Эту чисто платоническую месть Кристоф подкрепил - и подкрепил весьма реально. Обрушиваться с критикой на других в такую минуту, когда сам собираешься предстать перед судом критики, весьма неосмотрительно. Более ловкий художник выказал бы больше почтения к своим предшественникам. Но Кристоф не видел оснований таить свое презрение к посредственности и радостное сознание собственной силы. И эта радость бурно прорывалась наружу. В последнее время Кристофа обуяла потребность высказаться. В его душе было слишком много радости для одного человека. Он задохся бы, если бы не поделился ею. За неимением друга он сделал своим поверенным коллегу по оркестру, помощника капельмейстера, молодого вюртембержца Зигмунда Окса, человека добродушного и лукавого. Оке выказывал преувеличенное почтение Кристофу, и тот ему верил - а если бы и не верил, что было дурного поделиться своей радостью пусть даже с равнодушным слушателем, даже с врагом? Ведь они должны быть благодарны ему за это? Разве не для них он трудился? Он дарил счастье всем - и другу и недругу. Ему и в голову не приходило, что люди всего неохотнее принимают новое счастье; им чуть ли не милее старое горе. Подавай им жвачку, которая жуется и пережевывается века. И совсем уж невыносима для них мысль, что этим счастьем они обязаны другому. Они если и прощают этот обидный дар, то разве уж когда нельзя от него уклониться; и, во всяком случае, заставляют дарителя горько раскаиваться.
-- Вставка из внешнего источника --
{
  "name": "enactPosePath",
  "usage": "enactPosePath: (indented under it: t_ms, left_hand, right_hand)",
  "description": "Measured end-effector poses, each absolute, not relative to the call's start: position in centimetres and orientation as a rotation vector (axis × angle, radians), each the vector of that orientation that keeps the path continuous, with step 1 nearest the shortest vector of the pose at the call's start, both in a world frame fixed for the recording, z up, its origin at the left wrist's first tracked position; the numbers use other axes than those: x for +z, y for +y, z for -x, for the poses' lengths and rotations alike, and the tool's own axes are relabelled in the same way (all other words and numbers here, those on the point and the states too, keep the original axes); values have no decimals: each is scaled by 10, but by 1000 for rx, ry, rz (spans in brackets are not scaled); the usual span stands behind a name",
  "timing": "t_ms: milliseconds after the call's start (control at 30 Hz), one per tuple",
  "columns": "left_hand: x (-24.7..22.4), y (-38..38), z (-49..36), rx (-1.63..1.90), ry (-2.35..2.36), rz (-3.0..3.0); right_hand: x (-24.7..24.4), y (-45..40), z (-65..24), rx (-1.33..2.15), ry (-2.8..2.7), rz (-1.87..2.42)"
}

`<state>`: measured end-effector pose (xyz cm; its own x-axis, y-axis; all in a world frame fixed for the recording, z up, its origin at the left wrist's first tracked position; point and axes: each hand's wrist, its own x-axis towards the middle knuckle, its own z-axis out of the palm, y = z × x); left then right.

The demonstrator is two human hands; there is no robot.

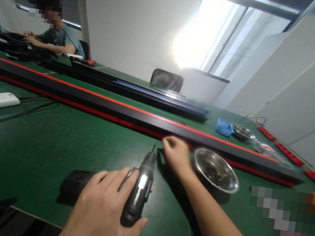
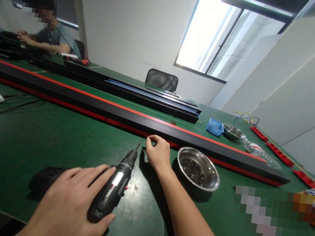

Излияния Кристофа, таким образом, ни у кого не могли найти сочувственный отклик по тысяче причин, у Зигмунда же Окса - по тысяче и одной. В то время ожидали отставки первого капельмейстера Тобиаша Пфейфера. Кристоф, сколь ни был он молод, мог с полным основанием рассчитывать на его место. В качестве истинного немца Оке не мог не признать Кристофа достойным кандидатом, раз за него был двор. Но в то же время он слишком высоко ставил собственную особу, чтобы не считать еще более достойным себя, пусть только двор получше узнает его! Потому-то он со странной улыбкой и слушал доверчивые признания Кристофа, когда тот являлся утром в театр, и, как ни старался казаться серьезным, весь так и светился радостью.
- Ну как? - коварно спрашивал Оке. - Опять новый шедевр?
Кристоф брал его под руку.
- Ах, дружище! Это лучшая из моих вещей... Если бы ты слышал ее... Черт меня возьми! Слишком даже хорошо! Ничего подобного еще не бывало. Помилуй боже бедных людей, которые услышат ее. Послушать и умереть - больше им ничего не остается.
Оке не упускал ни одного слова из признаний Кристофа. Он с тайной иронией выражал свое восхищение; а ведь усмехнись он или дружески подтруни над этими ребяческими восторгами вместе с Кристофом - и тот бы первый расхохотался и повинился, поняв, что он смешон. Оке, напротив, подбивал Кристофа на другие благоглупости, а затем спешил повсюду раззвонить о них, изображая Кристофа в самом карикатурном виде. В маленьком кружке музыкантов над ним немало потешались, и каждый с нетерпением ждал случая произнести свой приговор над пресловутыми сочинениями Кристофа. Они были заранее осуждены.
Наконец они предстали перед судом публики.
Из груды своих пьес Кристоф отобрал увертюру к "Юдифи" Геббеля, который подкупал его своей буйной силой, хотя бы уже по контрасту с общей немецкой вялостью (впрочем, и Геббель начинал раздражать его своей ходульностью, выдававшей стремление любой ценой прослыть гениальным). Вторым номером шла симфония с высокопарно-туманным названием, взятым у базельца Беклина, "Сон жизни" и с эпиграфом "Vita somnium breve" [жизнь - краткий сон (лат.)]. Далее в программу был включен цикл его Lieder, две-три классические пьесы и "Festmarsch" ["Праздничный марш" (нем.)] Окса, по дружбе пристегнутый к концерту Кристофом, хотя он отлично понимал, как посредственна эта вещь.